**Exercise instructions**
Within the records, which lines hold the string "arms"? Report each one by copying it.

**Data extract**

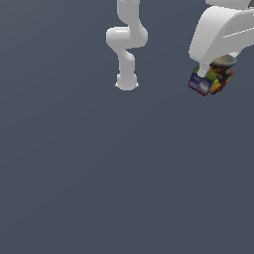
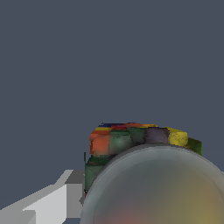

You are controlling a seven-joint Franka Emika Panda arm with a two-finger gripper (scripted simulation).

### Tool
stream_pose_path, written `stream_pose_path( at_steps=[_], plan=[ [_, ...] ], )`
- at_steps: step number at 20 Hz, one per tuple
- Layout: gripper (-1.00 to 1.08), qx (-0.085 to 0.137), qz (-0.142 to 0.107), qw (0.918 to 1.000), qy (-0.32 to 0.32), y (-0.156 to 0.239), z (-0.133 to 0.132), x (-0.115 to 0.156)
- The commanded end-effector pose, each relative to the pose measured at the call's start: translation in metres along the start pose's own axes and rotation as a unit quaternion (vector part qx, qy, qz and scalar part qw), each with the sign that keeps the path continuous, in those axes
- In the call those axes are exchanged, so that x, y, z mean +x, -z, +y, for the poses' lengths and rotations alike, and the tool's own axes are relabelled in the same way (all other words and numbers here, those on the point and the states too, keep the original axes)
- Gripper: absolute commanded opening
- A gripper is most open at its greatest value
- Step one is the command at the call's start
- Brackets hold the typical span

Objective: Pick up the object and move it to a goal position.

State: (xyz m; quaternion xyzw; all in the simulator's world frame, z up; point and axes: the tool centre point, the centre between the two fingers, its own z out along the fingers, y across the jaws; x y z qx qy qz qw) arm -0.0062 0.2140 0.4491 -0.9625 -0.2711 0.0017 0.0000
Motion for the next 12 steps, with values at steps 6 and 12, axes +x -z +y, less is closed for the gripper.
stream_pose_path(
  at_steps=[6,12],
  plan=[
    [-1.0,-0.001,0.002,1.0,0.0,0.018,-0.008,0.01],
    [-1.0,0.0,0.002,1.0,0.0,0.022,-0.01,0.012]
  ],
)
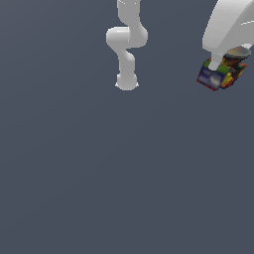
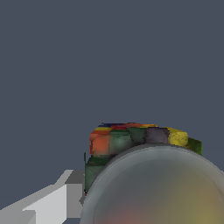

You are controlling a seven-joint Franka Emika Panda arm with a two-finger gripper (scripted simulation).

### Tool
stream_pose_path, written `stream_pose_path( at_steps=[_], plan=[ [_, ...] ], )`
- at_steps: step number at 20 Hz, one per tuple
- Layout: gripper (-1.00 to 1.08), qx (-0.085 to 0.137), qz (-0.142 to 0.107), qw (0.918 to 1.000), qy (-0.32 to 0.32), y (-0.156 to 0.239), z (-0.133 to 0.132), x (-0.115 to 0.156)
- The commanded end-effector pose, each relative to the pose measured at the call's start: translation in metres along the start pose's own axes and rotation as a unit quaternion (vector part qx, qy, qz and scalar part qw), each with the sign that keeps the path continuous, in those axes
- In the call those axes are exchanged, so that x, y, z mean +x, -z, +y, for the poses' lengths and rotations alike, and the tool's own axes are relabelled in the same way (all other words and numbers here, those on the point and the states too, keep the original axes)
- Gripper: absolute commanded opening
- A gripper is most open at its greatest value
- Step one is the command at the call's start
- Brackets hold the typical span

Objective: Pick up the object and move it to a goal position.

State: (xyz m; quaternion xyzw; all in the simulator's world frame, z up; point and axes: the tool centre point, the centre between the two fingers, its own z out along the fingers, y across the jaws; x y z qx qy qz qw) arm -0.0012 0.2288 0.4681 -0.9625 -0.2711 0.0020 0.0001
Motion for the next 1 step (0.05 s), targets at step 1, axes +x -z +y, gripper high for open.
stream_pose_path(
  at_steps=[1],
  plan=[
    [-1.0,-0.001,0.002,1.0,0.0,0.003,-0.0003,0.0005]
  ],
)
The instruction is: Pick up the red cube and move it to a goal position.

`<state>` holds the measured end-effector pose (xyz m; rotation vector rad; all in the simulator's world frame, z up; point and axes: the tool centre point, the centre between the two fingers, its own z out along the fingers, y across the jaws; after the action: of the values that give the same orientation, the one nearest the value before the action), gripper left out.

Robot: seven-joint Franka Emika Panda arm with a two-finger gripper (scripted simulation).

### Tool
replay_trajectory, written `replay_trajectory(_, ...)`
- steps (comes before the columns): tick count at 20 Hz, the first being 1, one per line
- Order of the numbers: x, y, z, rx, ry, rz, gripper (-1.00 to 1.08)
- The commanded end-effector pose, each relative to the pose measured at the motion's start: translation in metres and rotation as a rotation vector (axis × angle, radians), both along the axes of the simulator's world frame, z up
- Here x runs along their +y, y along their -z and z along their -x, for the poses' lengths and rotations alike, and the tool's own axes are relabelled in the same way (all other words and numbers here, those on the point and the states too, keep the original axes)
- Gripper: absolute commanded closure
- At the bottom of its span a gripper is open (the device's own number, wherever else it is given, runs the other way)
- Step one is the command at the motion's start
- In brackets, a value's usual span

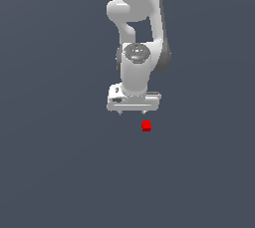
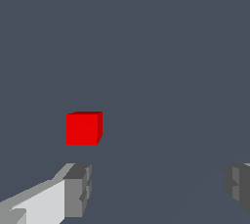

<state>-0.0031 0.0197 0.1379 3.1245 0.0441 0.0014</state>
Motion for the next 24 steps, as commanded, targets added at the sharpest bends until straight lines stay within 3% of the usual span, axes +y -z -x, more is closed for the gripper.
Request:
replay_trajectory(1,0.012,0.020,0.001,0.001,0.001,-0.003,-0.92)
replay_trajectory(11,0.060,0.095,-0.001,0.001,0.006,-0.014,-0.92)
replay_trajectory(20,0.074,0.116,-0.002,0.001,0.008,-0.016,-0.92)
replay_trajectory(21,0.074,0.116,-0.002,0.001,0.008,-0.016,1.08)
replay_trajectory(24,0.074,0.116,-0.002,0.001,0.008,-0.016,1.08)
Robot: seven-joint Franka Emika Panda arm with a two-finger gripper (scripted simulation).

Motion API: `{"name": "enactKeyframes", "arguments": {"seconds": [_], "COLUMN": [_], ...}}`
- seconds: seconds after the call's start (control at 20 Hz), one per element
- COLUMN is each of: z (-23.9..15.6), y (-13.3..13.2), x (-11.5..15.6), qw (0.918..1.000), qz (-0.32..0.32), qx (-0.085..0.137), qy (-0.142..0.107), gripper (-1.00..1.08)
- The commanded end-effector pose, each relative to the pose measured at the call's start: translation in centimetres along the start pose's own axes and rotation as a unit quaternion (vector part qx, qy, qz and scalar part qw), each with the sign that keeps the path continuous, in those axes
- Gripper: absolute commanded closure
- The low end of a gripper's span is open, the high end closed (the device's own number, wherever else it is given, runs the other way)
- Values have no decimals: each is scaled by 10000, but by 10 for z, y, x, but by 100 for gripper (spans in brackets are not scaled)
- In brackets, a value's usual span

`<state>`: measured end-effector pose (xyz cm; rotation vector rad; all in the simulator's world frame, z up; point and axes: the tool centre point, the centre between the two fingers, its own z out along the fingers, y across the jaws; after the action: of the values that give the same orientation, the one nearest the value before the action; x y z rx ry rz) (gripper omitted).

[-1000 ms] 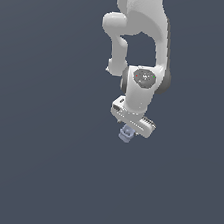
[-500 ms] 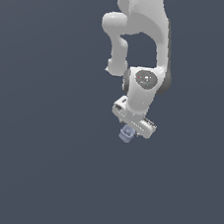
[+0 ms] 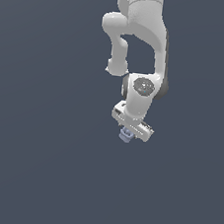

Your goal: Pick up the object and move it to a goal position.

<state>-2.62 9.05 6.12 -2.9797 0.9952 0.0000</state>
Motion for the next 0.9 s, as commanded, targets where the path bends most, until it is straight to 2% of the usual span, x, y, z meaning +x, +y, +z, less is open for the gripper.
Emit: {"name": "enactKeyframes", "arguments": {"seconds": [0.0,0.3,0.35,0.85], "z": [12,21,21,20], "y": [0,-1,-1,-1], "x": [0,0,0,0], "qw": [10000,10000,10000,10000], "qz": [4,7,7,4], "qx": [-1,-1,-1,5], "qy": [0,0,0,2], "gripper": [-92,-92,108,108]}}
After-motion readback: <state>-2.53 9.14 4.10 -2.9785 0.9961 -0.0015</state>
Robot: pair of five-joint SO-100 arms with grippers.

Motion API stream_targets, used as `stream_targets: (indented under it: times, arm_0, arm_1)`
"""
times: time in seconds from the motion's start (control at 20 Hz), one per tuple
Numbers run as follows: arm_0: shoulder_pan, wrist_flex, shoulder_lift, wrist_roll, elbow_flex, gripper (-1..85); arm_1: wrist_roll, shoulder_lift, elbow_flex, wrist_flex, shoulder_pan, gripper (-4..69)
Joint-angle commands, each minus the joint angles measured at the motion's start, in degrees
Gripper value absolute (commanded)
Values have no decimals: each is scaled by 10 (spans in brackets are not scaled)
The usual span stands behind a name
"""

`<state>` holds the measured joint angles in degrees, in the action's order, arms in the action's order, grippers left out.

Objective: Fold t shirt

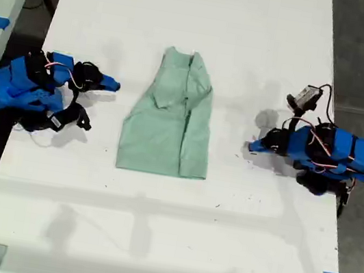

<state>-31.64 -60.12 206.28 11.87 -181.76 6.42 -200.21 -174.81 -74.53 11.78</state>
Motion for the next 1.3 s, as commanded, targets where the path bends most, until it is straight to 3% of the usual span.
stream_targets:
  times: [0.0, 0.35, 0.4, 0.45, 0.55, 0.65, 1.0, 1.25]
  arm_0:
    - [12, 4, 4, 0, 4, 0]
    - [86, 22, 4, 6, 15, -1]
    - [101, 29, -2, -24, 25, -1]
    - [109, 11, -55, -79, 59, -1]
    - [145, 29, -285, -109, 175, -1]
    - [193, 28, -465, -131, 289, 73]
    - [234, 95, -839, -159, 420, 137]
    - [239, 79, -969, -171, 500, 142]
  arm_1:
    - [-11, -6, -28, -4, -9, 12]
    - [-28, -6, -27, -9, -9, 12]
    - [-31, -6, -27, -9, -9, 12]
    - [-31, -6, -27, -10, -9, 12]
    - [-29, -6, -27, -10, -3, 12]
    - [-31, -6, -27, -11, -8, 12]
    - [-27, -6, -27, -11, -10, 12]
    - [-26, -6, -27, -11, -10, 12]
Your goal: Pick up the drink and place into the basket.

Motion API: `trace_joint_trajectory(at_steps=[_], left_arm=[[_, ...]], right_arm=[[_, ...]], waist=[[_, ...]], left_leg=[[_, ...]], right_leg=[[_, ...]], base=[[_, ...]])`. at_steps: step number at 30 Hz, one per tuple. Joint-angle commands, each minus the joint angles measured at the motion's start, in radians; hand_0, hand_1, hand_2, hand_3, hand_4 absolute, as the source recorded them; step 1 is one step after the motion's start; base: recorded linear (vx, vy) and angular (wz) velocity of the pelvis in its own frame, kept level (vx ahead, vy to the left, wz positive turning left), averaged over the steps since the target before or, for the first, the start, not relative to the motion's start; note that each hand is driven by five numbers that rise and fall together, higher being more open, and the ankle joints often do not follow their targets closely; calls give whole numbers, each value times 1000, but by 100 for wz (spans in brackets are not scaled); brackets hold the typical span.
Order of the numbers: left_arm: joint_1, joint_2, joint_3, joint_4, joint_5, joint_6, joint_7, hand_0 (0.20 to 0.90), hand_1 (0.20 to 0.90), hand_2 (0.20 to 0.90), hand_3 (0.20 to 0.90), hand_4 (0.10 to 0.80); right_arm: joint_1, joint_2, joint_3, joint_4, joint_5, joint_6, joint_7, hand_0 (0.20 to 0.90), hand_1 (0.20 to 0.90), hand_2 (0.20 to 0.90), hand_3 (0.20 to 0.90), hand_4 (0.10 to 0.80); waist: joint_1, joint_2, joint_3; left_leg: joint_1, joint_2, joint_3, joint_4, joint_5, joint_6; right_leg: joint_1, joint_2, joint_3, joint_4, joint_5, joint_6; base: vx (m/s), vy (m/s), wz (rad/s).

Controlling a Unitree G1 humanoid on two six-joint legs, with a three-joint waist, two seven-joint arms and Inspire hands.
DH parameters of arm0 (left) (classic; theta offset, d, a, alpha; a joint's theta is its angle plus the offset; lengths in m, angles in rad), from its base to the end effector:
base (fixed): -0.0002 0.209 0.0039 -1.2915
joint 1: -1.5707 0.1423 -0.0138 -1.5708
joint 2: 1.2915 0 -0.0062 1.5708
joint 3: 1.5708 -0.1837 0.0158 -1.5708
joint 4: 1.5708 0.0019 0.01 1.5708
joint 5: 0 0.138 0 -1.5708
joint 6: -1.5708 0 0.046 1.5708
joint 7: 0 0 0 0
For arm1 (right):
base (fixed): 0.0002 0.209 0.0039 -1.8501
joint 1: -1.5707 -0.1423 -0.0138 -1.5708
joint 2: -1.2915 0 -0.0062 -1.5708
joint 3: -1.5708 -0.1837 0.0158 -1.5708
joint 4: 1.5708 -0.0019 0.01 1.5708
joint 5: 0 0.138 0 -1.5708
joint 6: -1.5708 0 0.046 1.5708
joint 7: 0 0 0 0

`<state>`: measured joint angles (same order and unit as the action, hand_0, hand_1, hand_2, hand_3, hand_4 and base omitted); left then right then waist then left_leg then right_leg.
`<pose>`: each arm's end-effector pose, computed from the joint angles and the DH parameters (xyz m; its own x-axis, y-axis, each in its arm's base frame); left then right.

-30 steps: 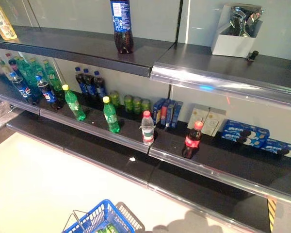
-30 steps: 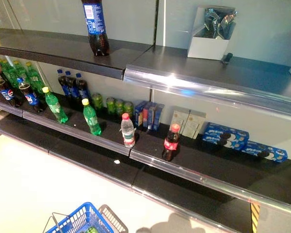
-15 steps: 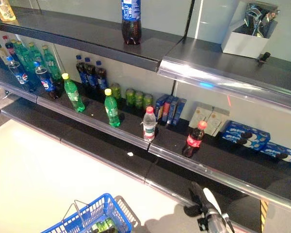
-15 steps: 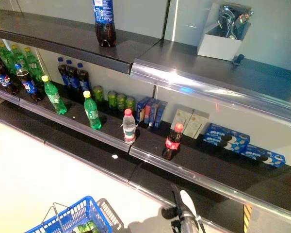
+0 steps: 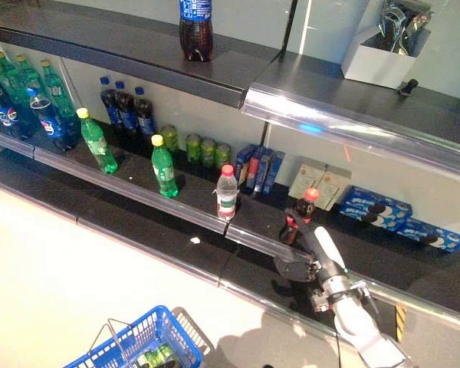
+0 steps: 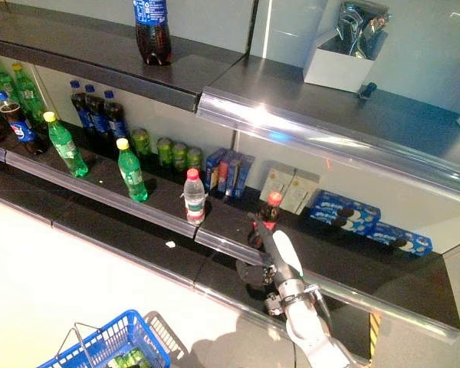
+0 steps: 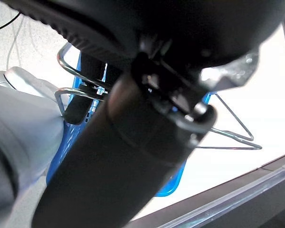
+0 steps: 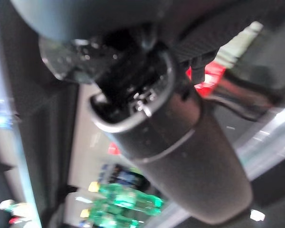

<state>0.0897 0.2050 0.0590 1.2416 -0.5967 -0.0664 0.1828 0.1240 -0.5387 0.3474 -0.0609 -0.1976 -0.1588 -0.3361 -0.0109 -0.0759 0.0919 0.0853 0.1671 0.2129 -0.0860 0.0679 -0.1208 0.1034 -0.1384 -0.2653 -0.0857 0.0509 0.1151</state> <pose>0.0380 0.2287 -0.1192 0.1734 0.3960 -0.9017 -0.6408 0.7406 0.2020 0.1652 -0.1840 0.0322 0.9863 0.1348 0.0948 -0.0506 0.7951 -0.6043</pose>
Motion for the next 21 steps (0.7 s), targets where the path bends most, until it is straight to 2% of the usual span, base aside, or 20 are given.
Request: trace_joint_trajectory(at_steps=[1,5,13,21], left_arm=[[-24,-2,7,51,48,-87,-25,300,300,300,200,100],[-16,-9,16,57,36,-89,-15,300,300,300,200,100],[-4,-19,10,55,24,-93,-21,300,300,300,200,100],[-16,-28,-31,42,-5,-90,-10,300,300,300,200,100]], right_arm=[[-36,-56,-120,-172,-40,-152,-206,900,900,900,900,800],[-12,-53,-166,-186,-32,-150,-291,900,900,900,900,800],[-17,-59,-180,-206,13,-149,-313,900,900,900,900,800],[-106,-77,-125,-185,127,-144,-323,900,900,900,900,800]], waist=[[-14,23,-26],[-24,29,-33],[-26,36,-32],[-4,40,16]], left_leg=[[17,58,9,-1,-45,-23],[20,61,21,-1,-47,-25],[37,66,34,-1,-45,-21],[-11,62,20,108,-58,-17]], right_leg=[[-29,-76,33,14,27,77],[-33,-78,36,16,25,79],[-39,-78,39,36,11,71],[-73,-80,42,112,-16,40]], base=[[0,0,0],[8,8,-3],[43,11,-11],[38,-6,0]])
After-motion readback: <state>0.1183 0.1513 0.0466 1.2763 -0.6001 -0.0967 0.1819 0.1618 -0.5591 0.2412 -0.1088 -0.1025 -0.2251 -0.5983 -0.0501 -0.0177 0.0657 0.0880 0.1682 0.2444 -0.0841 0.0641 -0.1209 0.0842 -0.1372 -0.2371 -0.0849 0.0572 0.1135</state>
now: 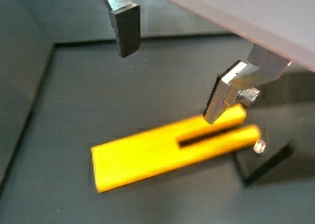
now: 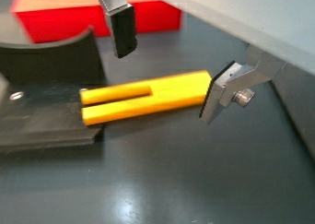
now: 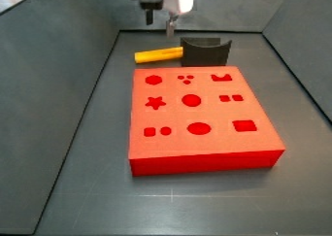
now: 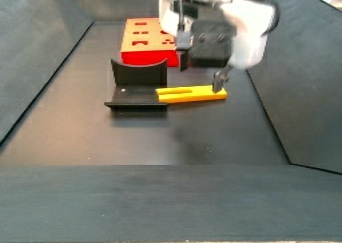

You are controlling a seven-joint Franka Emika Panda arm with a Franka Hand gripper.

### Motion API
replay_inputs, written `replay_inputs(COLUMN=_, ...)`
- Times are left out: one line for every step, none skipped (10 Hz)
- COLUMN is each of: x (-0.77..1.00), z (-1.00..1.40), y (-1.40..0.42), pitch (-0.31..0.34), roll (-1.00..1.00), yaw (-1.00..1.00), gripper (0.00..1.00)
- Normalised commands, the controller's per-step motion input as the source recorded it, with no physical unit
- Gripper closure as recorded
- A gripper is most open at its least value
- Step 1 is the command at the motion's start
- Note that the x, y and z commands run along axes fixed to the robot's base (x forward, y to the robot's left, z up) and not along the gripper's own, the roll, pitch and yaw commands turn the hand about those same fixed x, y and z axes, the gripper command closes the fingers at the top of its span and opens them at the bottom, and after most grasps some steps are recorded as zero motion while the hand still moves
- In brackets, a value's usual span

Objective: Pick up the square-circle object. Move up. Place the square-circle object on the fixture. Regrasp the square-circle object. Move to above the board. Insert the square-circle object.
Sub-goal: Pick up the square-circle object.

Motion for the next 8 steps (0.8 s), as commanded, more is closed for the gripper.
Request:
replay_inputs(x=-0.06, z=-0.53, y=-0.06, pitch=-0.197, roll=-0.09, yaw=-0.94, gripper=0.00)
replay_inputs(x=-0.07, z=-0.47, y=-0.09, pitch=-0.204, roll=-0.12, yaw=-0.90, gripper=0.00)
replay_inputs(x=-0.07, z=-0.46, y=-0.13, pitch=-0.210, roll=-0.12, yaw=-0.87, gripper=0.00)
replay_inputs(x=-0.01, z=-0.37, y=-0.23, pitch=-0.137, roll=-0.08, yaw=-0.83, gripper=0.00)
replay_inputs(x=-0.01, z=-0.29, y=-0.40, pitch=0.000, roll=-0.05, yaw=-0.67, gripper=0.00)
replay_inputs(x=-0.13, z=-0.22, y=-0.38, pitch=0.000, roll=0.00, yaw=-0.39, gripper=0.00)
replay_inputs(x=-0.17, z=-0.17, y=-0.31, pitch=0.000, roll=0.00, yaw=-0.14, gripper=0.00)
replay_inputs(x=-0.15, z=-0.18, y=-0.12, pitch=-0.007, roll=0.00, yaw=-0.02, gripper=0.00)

**Answer to this problem**
Robot: pair of five-joint SO-100 arms with grippers.
`<state>` holds the measured joint angles in degrees, in the action's order, arms in the action's order, grippers left out.
Controlling a Unitree G1 humanoid on two six-joint legs, with a three-joint waist, two seven-joint arms and Inspire hands.

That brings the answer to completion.